━━━ TASK MATERIAL ━━━

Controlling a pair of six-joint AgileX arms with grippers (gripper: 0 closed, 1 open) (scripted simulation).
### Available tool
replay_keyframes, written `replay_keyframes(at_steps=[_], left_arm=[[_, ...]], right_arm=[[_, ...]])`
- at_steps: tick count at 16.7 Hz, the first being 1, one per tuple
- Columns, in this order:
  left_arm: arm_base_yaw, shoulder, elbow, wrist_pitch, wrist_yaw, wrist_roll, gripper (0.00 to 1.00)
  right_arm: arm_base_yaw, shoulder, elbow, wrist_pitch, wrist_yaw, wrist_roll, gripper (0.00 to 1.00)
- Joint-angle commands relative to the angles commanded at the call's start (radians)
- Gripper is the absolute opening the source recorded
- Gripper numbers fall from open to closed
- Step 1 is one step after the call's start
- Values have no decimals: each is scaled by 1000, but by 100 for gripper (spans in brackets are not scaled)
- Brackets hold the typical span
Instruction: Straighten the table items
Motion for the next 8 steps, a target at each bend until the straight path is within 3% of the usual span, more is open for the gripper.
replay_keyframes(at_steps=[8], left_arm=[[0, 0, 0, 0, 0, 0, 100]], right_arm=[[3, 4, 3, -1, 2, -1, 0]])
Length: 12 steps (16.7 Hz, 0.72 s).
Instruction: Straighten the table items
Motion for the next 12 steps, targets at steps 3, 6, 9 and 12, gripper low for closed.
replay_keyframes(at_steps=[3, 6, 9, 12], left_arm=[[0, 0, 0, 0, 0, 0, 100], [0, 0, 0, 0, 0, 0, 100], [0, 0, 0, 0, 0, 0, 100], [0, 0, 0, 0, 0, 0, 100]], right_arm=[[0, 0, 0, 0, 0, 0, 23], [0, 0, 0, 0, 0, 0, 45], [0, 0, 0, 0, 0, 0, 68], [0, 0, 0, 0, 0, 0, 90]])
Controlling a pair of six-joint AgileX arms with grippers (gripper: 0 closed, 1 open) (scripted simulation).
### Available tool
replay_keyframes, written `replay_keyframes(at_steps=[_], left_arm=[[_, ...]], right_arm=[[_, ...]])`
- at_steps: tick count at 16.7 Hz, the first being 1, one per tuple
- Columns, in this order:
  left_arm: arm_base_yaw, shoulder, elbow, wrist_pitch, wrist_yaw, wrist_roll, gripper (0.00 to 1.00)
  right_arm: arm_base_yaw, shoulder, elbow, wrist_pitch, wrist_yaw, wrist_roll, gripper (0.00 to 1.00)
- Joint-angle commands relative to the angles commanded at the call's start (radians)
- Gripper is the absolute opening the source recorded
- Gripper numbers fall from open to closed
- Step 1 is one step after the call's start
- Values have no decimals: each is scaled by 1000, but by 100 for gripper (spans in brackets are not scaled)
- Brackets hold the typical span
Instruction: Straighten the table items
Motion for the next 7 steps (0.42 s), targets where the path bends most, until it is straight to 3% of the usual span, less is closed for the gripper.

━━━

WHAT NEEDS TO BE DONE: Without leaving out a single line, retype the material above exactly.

THE COMPLETED TASK:
Controlling a pair of six-joint AgileX arms with grippers (gripper: 0 closed, 1 open) (scripted simulation).
### Available tool
replay_keyframes, written `replay_keyframes(at_steps=[_], left_arm=[[_, ...]], right_arm=[[_, ...]])`
- at_steps: tick count at 16.7 Hz, the first being 1, one per tuple
- Columns, in this order:
  left_arm: arm_base_yaw, shoulder, elbow, wrist_pitch, wrist_yaw, wrist_roll, gripper (0.00 to 1.00)
  right_arm: arm_base_yaw, shoulder, elbow, wrist_pitch, wrist_yaw, wrist_roll, gripper (0.00 to 1.00)
- Joint-angle commands relative to the angles commanded at the call's start (radians)
- Gripper is the absolute opening the source recorded
- Gripper numbers fall from open to closed
- Step 1 is one step after the call's start
- Values have no decimals: each is scaled by 1000, but by 100 for gripper (spans in brackets are not scaled)
- Brackets hold the typical span
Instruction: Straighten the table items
Motion for the next 8 steps, a target at each bend until the straight path is within 3% of the usual span, more is open for the gripper.
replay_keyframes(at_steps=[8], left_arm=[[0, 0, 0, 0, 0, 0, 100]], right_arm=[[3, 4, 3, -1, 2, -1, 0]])
Length: 12 steps (16.7 Hz, 0.72 s).
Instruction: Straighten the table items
Motion for the next 12 steps, targets at steps 3, 6, 9 and 12, gripper low for closed.
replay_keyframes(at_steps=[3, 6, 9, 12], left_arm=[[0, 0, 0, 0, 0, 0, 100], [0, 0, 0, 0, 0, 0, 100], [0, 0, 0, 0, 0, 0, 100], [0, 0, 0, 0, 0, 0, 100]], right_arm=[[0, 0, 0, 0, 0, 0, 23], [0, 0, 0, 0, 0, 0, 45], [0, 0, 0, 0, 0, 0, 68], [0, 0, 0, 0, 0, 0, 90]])
Controlling a pair of six-joint AgileX arms with grippers (gripper: 0 closed, 1 open) (scripted simulation).
### Available tool
replay_keyframes, written `replay_keyframes(at_steps=[_], left_arm=[[_, ...]], right_arm=[[_, ...]])`
- at_steps: tick count at 16.7 Hz, the first being 1, one per tuple
- Columns, in this order:
  left_arm: arm_base_yaw, shoulder, elbow, wrist_pitch, wrist_yaw, wrist_roll, gripper (0.00 to 1.00)
  right_arm: arm_base_yaw, shoulder, elbow, wrist_pitch, wrist_yaw, wrist_roll, gripper (0.00 to 1.00)
- Joint-angle commands relative to the angles commanded at the call's start (radians)
- Gripper is the absolute opening the source recorded
- Gripper numbers fall from open to closed
- Step 1 is one step after the call's start
- Values have no decimals: each is scaled by 1000, but by 100 for gripper (spans in brackets are not scaled)
- Brackets hold the typical span
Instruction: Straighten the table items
Motion for the next 7 steps (0.42 s), targets where the path bends most, until it is straight to 3% of the usual span, less is closed for the gripper.

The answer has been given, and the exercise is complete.